Watching the TV program "Top Chef", what sticks out is how the most delicately refined of the chefs often fare worse than the others or, better said, often the refined nature of such chef’s food is not recognized. This happens almost always when their food is tasted at the same time as the other chef’s food.

This kind of attempt at direct, one-after-the-other taste comparisons breaks all known, accepted knowledge of how tasting and comparing flavors and food qualities has to be done. It is totally wrong and can never result in full recognition of the felicities of all the offerings. It will almost always give a decided advantage to the strongest flavored, usually less subtle of the dishes.

For centuries, even millennia, chefs and food experts have known that, between the tasting of flavors, the palate has to be thoroughly cleared of the taste of the previous flavors. Otherwise, if this is not carefully carried out, the palate will always resonate in the taste of the stronger flavor, of the strongest-seasoned flavors, and of the spiciest flavors, especially that of salt, to the detriment of more subtly and delicately flavored foods.

For example, on the last "Top Chef 2009" finale, the judges had three different versions of each course placed in front of them and proceeded to taste them all, one after the other. Almost invariably, the apparently strongest-flavored or spiced/salted dish was favored.

As The Anstendig Institute’s paper, "AB Testing", and other papers dealing with comparisons of sensory stimuli point out, the only possibility of true, real-time AB testing comparisons resides solely in the sense of sight. And even with our sense of sight, stringent conditions for such comparisons must be preserved, whereby our inaccurate, undependable memory for sensory stimuli is not activated at all, and the reality that the body always reverberates in the characteristics of the previous stimuli is eliminated. That form of “direct comparison” described in the "AB Testing" paper is the only form of AB testing that is accurate and even meets stringent scientific conditions.

All other forms of sensory comparison, be they in hearing, tasting, smelling and feeling, demand complete neutralizing of and elimination of any stimuli the precede the stimulus that is to be evaluated at a given time.

That is reality. There is no changing that fact.

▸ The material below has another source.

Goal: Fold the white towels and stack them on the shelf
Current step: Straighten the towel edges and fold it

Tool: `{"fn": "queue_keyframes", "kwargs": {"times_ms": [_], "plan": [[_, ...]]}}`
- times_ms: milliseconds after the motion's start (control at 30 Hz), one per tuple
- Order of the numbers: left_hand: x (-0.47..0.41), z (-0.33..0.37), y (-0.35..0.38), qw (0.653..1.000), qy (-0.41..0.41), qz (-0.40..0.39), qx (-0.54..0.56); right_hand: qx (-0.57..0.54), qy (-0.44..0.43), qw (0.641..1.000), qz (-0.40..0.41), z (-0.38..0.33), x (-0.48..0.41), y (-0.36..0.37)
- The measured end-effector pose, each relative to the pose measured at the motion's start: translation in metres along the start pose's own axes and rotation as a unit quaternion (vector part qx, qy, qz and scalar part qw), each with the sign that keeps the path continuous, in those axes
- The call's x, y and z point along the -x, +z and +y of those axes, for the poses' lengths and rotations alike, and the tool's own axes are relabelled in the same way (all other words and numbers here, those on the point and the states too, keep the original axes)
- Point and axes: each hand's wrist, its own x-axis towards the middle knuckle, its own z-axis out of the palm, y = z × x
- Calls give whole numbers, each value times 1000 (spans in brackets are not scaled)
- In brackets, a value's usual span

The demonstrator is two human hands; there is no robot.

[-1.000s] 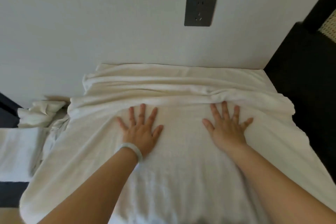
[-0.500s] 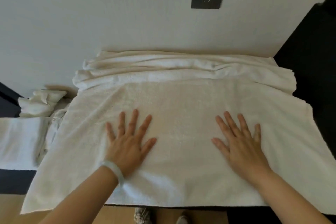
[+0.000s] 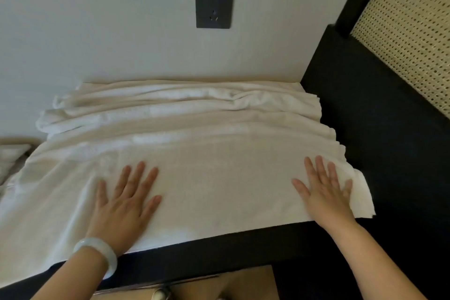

Obviously the "Top Chef" judging does not take this reality into consideration. It even ignores the time honored tradition/rule that the palate has to be “cleansed” after tasting anything before moving on to taste something else.

This is sad, even tragic, because the program is high quality and has some truly great chefs competing. But, all too often, the most refined and delicate chefs, who regularly make the most refined food, are eliminated.